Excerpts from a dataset
§ §

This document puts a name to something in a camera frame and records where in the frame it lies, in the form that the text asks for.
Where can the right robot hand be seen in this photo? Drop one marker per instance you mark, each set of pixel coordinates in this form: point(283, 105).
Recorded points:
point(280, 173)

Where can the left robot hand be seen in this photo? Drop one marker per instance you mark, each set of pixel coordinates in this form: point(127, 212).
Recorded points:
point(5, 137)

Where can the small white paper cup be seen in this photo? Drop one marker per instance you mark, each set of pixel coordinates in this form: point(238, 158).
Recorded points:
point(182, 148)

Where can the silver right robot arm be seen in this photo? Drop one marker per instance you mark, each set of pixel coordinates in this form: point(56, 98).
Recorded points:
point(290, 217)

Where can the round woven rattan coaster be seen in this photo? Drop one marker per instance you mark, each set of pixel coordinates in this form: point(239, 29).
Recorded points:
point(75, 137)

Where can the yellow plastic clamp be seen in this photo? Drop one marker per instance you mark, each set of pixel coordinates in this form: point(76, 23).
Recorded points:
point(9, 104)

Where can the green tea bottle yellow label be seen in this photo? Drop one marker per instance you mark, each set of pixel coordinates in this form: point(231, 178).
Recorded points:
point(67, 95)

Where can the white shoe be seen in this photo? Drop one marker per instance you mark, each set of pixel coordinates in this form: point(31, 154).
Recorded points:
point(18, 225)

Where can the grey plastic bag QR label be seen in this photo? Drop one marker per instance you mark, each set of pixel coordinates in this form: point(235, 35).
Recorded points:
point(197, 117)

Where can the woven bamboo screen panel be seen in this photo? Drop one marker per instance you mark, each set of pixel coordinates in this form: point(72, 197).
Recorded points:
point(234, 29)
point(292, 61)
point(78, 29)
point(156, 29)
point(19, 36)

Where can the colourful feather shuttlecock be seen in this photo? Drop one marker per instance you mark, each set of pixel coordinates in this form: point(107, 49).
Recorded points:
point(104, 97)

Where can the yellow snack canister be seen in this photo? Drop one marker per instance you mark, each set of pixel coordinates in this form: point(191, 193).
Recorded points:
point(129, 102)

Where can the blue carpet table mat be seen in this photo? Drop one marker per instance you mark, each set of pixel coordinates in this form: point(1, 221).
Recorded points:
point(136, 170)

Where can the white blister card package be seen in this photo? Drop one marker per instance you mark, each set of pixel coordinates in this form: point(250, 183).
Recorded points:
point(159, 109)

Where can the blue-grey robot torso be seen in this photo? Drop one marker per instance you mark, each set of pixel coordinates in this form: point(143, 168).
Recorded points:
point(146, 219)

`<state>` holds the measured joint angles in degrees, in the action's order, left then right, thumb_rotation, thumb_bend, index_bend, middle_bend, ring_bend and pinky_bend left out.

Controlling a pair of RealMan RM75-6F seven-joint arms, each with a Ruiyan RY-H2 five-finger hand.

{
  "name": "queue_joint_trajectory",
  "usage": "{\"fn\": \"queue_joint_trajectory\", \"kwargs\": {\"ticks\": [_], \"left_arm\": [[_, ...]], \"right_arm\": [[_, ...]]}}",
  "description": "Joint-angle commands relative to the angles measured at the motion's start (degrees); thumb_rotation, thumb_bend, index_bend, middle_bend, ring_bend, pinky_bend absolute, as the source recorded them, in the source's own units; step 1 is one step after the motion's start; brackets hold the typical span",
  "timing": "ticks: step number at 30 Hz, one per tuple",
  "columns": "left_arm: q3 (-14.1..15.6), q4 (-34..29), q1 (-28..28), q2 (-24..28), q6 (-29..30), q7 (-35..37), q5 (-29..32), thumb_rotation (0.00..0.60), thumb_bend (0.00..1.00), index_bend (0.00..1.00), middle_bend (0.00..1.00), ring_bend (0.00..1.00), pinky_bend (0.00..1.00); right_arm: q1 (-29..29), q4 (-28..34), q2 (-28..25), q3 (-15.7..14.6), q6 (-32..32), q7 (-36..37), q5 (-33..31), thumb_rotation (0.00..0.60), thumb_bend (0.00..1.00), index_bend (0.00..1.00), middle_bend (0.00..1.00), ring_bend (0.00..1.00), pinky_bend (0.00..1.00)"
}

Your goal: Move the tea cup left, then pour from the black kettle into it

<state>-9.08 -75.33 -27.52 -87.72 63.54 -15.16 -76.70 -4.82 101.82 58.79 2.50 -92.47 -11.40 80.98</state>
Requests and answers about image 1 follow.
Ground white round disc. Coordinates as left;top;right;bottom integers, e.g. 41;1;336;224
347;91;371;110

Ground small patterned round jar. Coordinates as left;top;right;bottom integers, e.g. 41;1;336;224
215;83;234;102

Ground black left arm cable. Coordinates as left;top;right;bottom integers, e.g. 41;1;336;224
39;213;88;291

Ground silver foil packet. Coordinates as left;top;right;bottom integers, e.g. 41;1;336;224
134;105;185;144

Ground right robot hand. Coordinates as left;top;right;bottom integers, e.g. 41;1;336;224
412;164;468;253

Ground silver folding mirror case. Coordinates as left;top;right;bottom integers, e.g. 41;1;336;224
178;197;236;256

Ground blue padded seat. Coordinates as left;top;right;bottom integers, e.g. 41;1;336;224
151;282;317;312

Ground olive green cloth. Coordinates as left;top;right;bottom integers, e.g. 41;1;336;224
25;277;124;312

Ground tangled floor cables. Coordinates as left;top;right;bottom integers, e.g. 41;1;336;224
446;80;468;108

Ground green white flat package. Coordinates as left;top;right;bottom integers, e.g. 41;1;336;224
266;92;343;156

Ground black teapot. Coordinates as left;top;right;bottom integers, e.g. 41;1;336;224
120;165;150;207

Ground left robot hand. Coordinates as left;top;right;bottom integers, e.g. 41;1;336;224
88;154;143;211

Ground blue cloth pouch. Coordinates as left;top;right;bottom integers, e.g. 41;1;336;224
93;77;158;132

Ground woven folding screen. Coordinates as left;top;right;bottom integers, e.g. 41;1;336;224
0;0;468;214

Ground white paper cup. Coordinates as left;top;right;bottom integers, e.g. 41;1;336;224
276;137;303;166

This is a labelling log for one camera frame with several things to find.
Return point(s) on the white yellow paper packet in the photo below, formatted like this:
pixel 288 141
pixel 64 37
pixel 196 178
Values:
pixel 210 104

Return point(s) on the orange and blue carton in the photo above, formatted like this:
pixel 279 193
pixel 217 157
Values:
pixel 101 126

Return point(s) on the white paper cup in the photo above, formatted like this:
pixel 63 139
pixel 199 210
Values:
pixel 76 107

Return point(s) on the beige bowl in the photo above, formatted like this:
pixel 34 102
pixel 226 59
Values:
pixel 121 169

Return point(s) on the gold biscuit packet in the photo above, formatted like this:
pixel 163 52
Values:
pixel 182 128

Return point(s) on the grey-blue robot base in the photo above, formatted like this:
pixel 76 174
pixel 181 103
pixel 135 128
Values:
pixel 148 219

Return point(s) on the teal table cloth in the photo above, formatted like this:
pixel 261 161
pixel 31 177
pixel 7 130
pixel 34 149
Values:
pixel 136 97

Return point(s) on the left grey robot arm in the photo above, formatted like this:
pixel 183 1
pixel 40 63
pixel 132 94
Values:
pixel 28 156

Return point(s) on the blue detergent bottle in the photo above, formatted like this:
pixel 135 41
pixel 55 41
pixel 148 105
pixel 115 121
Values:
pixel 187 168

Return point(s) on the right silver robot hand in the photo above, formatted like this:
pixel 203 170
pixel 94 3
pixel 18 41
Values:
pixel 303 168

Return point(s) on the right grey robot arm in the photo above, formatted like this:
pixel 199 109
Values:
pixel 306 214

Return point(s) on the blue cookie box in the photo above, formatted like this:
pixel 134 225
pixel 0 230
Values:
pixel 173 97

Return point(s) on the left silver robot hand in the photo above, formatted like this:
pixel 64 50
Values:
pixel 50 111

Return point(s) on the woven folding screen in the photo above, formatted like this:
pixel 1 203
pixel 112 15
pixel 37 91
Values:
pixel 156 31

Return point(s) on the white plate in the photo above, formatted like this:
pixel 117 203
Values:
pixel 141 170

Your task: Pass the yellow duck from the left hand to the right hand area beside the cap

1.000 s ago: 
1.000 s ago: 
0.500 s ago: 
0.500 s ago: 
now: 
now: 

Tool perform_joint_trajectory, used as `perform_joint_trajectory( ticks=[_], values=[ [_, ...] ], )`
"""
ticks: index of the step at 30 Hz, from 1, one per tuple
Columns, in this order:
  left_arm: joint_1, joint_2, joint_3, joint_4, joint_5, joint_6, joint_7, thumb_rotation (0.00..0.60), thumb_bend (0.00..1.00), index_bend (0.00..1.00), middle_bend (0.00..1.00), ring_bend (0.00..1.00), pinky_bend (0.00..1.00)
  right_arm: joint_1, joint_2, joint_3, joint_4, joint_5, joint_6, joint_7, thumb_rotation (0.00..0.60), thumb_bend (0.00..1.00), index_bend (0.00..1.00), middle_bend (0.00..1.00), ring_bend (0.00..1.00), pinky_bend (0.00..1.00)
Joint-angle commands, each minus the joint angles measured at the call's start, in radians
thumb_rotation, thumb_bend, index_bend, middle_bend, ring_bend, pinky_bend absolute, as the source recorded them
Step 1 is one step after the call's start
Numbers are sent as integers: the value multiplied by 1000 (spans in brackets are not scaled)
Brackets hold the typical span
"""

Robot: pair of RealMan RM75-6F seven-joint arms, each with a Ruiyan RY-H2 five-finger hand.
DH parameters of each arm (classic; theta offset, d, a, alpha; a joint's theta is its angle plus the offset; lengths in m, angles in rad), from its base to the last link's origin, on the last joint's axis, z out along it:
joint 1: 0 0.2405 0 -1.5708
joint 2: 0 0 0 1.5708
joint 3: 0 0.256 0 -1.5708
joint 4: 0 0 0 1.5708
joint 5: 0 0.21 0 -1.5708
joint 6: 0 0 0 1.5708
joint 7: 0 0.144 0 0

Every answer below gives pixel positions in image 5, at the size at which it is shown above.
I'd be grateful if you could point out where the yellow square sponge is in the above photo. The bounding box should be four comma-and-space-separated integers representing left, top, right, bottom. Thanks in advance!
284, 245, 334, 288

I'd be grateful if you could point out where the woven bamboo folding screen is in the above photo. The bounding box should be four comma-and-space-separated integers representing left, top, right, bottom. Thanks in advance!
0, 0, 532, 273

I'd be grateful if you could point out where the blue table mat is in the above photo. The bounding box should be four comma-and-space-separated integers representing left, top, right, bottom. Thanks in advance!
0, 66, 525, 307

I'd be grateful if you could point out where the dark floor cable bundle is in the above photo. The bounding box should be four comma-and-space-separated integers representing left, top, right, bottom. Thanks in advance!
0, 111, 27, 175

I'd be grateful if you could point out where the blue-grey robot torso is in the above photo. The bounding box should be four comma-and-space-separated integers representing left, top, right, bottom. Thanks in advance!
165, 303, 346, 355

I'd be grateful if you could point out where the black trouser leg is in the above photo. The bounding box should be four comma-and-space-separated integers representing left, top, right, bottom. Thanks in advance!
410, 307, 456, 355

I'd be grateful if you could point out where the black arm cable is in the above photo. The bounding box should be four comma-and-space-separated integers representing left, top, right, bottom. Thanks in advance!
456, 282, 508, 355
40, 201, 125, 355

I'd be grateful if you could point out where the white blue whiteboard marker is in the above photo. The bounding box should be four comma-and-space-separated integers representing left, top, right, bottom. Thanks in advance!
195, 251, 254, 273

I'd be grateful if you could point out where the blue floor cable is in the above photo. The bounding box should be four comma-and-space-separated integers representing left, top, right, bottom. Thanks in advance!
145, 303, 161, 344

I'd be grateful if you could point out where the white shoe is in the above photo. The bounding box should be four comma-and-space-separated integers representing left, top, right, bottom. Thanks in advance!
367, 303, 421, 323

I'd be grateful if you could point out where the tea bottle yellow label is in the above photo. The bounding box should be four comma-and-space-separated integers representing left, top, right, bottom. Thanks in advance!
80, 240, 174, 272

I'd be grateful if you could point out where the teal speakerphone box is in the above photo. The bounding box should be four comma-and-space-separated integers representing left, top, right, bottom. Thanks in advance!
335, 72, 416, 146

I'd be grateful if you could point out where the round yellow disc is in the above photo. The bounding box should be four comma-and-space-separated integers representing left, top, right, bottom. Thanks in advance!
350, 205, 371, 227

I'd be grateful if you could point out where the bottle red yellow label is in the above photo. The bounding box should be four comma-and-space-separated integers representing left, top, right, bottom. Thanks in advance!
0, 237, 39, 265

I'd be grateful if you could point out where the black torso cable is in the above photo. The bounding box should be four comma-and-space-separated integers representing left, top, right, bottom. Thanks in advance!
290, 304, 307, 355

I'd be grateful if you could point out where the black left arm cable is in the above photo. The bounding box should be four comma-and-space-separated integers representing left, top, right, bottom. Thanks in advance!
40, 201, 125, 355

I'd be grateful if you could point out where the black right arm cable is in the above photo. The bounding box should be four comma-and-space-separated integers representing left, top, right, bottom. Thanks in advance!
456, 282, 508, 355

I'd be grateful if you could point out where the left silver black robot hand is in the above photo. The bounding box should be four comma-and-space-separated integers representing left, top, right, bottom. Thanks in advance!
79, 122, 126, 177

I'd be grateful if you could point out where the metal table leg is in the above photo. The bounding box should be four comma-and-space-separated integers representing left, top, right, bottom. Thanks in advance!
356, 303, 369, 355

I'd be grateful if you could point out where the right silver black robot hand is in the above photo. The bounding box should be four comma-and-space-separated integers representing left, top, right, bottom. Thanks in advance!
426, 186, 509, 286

§ §

*Assignment*
Whenever a line of the data above includes the word "measured", copy that line.

*Solved problem*
`<state>` holds the measured joint angles in degrees, in the action's order, left then right, thumb_rotation, thumb_bend, index_bend, middle_bend, ring_bend and pinky_bend left out.
  "description": "Joint-angle commands relative to the angles measured at the motion's start (degrees); thumb_rotation, thumb_bend, index_bend, middle_bend, ring_bend, pinky_bend absolute, as the source recorded them, in the source's own units; step 1 is one step after the motion's start; brackets hold the typical span",
Joint-angle commands, each minus the joint angles measured at the call's start, in radians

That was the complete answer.